Cathode Testing Facilities
A dedicated lab area houses 4 vacuum chambers used for cathode discharge testing and qualification life and TVAC testing. Each chamber is cryogenically pumped and the larger facility has demonstrated LaB6 cathode discharge operation up to 500 A.
Cathode Diagnostics Test Facility
The Cathode Diagnostics Test Facility is a 1 m diameter 2 m long vacuum facility pumped by two 25 cm diameter cryopumps with base pressures typically of 3x10-7 torr-Xe. This facility is highly instrumented with various optical- and probe-based diagnostics, including a unique optical pyrometry diagnostic for measuring the insert temperature of hollow cathodes during operation. The facility also employs a Hall thruster cathode simulator to setup the proper magnetic fields as well as discharge current oscillations that exist when operated with a full Hall thruster.

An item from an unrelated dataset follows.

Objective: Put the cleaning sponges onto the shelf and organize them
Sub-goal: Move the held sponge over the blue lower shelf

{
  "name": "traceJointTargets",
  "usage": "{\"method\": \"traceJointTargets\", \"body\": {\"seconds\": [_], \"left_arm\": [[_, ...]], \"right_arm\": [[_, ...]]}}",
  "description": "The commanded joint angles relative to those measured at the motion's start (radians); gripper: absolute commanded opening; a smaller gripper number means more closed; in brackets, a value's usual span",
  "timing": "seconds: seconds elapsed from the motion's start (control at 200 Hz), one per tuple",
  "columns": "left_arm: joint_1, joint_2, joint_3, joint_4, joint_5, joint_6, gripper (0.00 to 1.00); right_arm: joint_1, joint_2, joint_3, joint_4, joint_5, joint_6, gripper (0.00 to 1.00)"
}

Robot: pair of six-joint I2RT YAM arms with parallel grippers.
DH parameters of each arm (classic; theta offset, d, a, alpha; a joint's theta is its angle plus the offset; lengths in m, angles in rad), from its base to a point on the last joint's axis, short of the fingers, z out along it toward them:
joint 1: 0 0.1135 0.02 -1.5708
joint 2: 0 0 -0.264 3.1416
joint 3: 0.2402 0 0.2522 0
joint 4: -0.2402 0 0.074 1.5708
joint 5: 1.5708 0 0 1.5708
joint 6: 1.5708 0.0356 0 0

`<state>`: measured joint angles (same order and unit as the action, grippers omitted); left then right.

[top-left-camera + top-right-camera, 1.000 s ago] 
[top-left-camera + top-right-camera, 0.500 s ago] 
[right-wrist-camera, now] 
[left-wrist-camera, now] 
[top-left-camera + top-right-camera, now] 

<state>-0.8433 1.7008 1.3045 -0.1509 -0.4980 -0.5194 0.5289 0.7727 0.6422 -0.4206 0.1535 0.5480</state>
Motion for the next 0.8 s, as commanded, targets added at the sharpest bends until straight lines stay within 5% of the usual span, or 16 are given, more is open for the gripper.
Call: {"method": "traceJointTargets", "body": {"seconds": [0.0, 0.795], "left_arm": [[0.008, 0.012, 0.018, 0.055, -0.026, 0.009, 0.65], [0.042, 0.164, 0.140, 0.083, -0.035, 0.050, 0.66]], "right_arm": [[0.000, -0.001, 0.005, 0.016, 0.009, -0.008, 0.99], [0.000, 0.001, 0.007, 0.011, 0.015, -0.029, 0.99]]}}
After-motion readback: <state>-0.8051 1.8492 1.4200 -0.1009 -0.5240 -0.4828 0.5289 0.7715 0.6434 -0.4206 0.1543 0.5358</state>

National Direct-Drive Testbed
The National Direct-Drive Testbed array of 57 solar panels mounted above the EP laboratory has enabled the ground test operation of Hall thrusters up to 12 kW of peak power. The direct-drive powering of EP thruster—that is direct copper lines from solar panels to thruster—differs from the conventional use of bulky, heavy, complex, and costly power processing units (PPUs) used in tradition ground and flight EP thruster operation. This unique capability enables JPL ground testing of novel direct-drive systems that offer tremendous potential mass and cost savings for high-power EP missions. Direct-drive testing to date with the H6 from power levels of 1-10kW, has demonstrated stable operation nearly identical to regulated DC laboratory power supplies with discretized but otherwise identical throttleable ranges.